S-adenosylhomocysteine hydrolase deficiency is caused by a disruption in a person's metabolism. Metabolism is the series of chemical reactions in our body that turns the food we eat into energy and removes toxins. Hormones and specific proteins, called enzymes, help make the right chemical reactions happen in the right order. However, genetic changes can prevent hormones or enzymes from working properly, which can lead to a disruption in metabolism such as energy not being created for the body or toxins not being removed from the body.

Normal Function

The AHCY gene provides instructions for producing the enzyme S-adenosylhomocysteine hydrolase. This enzyme is involved in a multistep process that breaks down the protein building block (amino acid) methionine. Specifically, S-adenosylhomocysteine hydrolase controls the step that converts the compound S-adenosylhomocysteine to the compounds adenosine and homocysteine.
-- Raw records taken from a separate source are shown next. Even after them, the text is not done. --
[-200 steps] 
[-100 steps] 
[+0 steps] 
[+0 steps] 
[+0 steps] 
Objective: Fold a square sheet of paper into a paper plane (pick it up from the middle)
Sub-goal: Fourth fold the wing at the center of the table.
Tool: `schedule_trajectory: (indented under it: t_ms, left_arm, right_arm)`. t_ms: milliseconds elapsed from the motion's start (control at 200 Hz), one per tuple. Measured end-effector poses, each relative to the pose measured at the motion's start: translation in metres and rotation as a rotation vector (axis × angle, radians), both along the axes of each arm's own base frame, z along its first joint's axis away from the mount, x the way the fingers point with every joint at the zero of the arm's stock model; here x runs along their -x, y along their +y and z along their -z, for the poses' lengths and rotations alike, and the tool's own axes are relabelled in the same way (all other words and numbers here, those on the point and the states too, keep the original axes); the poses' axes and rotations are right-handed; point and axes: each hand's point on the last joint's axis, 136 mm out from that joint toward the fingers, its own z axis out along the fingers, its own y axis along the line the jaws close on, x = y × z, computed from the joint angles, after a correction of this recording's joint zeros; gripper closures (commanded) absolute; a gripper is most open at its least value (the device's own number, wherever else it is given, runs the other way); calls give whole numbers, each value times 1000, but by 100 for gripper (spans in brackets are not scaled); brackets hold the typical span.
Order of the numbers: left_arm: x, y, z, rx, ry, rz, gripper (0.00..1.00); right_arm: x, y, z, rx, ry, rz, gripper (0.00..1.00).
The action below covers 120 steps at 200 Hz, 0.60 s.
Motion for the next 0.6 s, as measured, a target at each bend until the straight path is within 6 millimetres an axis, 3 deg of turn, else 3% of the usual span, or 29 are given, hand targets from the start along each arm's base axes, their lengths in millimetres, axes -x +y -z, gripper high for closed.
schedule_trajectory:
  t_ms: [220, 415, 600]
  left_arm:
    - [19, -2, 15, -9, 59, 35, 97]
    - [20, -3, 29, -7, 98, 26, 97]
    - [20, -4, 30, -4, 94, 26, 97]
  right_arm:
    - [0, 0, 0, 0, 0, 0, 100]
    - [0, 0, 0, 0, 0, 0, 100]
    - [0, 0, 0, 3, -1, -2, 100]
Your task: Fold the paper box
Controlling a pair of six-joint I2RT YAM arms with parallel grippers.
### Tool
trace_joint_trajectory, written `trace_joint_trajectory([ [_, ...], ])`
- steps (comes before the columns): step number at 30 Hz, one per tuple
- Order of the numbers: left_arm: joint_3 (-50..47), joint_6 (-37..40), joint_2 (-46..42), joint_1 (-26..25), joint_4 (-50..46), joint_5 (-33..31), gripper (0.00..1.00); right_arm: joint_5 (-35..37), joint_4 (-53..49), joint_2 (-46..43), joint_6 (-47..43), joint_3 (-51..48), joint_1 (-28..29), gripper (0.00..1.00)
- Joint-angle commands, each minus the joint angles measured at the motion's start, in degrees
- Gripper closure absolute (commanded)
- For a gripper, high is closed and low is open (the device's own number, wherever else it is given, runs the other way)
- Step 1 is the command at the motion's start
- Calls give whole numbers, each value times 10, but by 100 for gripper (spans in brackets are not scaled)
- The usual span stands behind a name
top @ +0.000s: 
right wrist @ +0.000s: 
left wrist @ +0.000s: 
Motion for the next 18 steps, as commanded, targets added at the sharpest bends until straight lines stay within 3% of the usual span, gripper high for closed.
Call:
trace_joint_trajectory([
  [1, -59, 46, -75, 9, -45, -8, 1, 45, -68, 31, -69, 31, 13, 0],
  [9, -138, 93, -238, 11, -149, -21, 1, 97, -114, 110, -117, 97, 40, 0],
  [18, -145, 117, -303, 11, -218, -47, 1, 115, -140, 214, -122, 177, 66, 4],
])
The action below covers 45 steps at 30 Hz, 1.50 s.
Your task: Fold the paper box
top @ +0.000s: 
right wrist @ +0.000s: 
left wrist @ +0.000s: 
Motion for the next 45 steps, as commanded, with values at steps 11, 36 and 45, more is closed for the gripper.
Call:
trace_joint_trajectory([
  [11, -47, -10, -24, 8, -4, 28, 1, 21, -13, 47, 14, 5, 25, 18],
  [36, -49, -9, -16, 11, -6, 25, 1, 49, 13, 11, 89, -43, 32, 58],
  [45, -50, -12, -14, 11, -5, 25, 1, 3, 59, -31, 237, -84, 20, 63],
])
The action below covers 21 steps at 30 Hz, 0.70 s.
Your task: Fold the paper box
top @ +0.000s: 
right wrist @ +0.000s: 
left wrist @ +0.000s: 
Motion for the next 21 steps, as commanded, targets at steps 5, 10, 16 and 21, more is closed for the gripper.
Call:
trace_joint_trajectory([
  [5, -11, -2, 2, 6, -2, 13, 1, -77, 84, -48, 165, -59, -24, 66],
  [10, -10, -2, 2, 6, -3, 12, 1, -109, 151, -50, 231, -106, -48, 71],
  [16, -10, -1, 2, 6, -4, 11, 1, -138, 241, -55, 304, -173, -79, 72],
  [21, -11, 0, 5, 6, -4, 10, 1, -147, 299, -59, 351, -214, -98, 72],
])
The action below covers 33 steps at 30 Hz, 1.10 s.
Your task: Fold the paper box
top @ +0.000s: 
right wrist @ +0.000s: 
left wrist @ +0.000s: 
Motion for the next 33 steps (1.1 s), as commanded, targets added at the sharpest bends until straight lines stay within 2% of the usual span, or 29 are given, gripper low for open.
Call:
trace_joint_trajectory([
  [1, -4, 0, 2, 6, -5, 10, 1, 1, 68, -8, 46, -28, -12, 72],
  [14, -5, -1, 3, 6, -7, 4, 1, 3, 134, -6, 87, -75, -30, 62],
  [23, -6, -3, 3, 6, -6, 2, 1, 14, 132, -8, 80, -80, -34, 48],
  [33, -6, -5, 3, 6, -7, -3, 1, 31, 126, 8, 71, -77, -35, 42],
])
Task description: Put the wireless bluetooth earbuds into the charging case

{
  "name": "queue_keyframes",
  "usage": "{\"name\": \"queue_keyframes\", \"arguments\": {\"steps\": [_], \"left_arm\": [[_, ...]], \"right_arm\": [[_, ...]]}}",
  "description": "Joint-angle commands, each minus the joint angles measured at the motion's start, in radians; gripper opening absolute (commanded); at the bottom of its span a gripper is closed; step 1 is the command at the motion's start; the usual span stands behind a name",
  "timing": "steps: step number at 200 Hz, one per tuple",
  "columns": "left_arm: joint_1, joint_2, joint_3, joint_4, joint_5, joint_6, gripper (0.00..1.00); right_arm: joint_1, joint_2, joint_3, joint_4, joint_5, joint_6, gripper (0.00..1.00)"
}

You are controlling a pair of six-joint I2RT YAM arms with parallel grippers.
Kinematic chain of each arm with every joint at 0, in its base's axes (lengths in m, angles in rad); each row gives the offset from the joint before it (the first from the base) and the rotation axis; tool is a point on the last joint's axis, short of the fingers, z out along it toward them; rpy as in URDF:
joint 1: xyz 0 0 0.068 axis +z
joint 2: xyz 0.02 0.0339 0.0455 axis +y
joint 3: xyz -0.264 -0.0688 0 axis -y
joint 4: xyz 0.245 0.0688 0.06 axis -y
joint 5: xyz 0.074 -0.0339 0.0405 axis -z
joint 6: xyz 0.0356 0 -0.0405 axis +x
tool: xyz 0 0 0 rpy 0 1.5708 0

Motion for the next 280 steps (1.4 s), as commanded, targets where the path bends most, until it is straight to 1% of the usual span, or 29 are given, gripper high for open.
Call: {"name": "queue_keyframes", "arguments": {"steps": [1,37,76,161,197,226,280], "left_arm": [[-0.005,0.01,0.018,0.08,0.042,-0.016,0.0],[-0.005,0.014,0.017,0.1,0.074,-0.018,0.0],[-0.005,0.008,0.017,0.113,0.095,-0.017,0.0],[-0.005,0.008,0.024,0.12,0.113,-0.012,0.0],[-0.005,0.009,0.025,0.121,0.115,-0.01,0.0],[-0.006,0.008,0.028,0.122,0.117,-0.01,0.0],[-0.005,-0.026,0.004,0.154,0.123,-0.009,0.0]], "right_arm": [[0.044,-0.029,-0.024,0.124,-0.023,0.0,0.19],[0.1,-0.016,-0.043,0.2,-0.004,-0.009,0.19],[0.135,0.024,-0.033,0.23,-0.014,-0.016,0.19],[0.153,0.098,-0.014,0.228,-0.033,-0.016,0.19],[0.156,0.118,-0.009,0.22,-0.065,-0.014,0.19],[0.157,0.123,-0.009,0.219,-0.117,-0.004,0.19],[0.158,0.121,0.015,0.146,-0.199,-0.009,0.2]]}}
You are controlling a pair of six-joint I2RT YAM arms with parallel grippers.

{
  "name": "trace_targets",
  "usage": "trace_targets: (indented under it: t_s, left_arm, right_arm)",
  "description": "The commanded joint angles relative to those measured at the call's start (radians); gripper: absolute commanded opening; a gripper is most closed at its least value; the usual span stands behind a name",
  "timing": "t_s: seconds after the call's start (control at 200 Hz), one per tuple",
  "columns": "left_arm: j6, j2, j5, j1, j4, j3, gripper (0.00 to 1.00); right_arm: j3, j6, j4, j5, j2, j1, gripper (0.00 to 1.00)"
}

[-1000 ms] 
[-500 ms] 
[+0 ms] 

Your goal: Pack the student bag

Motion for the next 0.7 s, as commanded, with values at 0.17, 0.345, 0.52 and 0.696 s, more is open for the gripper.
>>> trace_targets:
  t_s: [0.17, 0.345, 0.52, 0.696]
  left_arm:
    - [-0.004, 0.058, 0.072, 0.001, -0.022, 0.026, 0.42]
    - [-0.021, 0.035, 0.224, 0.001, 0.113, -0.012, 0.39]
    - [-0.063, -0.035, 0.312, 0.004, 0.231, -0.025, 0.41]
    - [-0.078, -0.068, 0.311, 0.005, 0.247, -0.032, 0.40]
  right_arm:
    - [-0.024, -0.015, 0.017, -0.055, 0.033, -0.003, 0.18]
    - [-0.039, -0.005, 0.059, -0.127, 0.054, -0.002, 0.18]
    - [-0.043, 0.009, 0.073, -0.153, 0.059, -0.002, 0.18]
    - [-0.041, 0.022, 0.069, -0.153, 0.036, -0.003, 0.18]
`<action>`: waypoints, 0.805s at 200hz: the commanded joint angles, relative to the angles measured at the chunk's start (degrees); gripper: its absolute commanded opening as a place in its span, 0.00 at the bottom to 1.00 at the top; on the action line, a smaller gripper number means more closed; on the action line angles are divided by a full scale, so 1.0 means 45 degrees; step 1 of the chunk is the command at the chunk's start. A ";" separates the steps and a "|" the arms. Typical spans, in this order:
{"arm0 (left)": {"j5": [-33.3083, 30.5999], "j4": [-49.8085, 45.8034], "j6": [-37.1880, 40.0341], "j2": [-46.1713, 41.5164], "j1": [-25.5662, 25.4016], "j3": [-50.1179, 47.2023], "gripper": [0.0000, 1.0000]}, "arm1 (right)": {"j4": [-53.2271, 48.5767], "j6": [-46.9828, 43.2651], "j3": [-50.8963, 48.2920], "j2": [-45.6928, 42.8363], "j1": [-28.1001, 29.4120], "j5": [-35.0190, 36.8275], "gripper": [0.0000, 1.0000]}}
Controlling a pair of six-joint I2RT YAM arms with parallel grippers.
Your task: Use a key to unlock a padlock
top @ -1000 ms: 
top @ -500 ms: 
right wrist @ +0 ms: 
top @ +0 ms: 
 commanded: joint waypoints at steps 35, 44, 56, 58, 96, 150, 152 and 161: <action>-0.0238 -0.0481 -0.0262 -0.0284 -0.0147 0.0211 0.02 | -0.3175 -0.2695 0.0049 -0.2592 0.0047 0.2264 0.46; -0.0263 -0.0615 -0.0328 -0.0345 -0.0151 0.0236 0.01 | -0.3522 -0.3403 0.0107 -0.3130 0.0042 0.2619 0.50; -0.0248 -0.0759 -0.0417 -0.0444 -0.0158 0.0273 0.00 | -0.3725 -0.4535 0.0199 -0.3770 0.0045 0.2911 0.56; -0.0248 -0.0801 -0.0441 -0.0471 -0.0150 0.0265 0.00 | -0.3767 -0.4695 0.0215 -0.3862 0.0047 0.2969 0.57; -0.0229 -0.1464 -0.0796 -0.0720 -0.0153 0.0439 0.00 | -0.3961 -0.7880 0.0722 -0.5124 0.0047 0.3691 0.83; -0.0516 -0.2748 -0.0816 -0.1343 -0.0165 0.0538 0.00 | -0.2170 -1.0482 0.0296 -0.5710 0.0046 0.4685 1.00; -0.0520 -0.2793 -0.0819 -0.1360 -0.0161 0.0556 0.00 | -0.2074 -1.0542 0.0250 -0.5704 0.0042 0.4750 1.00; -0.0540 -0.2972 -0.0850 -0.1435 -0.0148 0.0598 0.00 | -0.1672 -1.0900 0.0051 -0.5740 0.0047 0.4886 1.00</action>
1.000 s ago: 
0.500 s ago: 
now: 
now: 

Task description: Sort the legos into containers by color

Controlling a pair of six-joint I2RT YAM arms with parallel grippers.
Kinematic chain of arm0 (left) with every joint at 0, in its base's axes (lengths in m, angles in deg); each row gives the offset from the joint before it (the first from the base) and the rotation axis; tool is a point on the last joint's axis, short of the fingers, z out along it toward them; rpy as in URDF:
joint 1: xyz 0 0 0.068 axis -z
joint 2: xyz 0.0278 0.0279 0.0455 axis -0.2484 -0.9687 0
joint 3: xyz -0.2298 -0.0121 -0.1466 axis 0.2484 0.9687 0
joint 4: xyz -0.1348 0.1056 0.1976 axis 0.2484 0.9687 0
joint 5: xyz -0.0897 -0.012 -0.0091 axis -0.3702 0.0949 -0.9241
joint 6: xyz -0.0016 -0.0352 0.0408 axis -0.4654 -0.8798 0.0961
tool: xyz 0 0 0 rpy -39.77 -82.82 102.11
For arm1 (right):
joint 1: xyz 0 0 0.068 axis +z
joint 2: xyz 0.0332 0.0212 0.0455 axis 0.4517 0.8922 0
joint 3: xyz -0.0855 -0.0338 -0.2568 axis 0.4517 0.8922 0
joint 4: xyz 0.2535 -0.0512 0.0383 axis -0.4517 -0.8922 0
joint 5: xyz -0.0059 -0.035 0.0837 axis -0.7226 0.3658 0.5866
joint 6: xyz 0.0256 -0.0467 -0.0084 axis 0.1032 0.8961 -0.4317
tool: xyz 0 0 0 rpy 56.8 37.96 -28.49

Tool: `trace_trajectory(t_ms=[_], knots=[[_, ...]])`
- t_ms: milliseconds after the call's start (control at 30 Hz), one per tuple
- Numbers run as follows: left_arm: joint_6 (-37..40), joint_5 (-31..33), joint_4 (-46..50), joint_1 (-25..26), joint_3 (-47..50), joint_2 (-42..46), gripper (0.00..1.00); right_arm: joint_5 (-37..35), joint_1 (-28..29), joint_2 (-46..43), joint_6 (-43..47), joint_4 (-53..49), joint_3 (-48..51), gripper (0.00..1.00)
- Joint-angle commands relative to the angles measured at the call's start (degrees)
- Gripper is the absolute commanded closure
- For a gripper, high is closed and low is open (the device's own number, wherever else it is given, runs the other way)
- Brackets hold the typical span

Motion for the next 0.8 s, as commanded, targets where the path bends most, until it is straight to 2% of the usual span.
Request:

This reaction also plays an important role in regulating the addition of methyl groups, consisting of one carbon atom and three hydrogen atoms, to other compounds (methylation). Methylation is important in many cellular processes. These include determining whether the instructions in a particular segment of DNA are carried out, regulating reactions involving proteins and lipids, and controlling the processing of chemicals that relay signals in the nervous system (neurotransmitters).

Health Conditions Related to Genetic Changes

Hypermethioninemia

More than 10 variants (also known as mutations) in the AHCY gene have been described in people with hypermethioninemia. Most of these variants substitute one amino acid for another amino acid in the S-adenosylhomocysteine hydrolase enzyme, causing it to process methionine less efficiently. Other variants introduce a premature stop signal in the instructions for making the S-adenosylhomocysteine hydrolase enzyme. As a result, a shortened, nonfunctional enzyme is produced. These changes reduce the activity of the S-adenosylhomocysteine hydrolase enzyme, impairing the breakdown of methionine. As a result, methionine builds up in the body, which is known as hypermethioninemia. In some cases, excess methionine can cause intellectual disability or other neurological problems in affected individuals.

Other Names for This Gene

• SAHH
• SAHH_HUMAN

Genomic Location

• A low methionine diet: This can decrease and sometimes even normalize the abnormalities in the blood exams. Patients have to be on a protein restricted diet and supplemented with a methionine-free amino acid mixture.
• Supplementation with phosphatidylcholine and creatine: At this time there is no evidence that this treatment is effective.
• Liver transplantation: Recently, liver transplantation was successfully done in one girl at the age of 40 months, but longer follow-up is needed to know the outcome of the liver transplantation.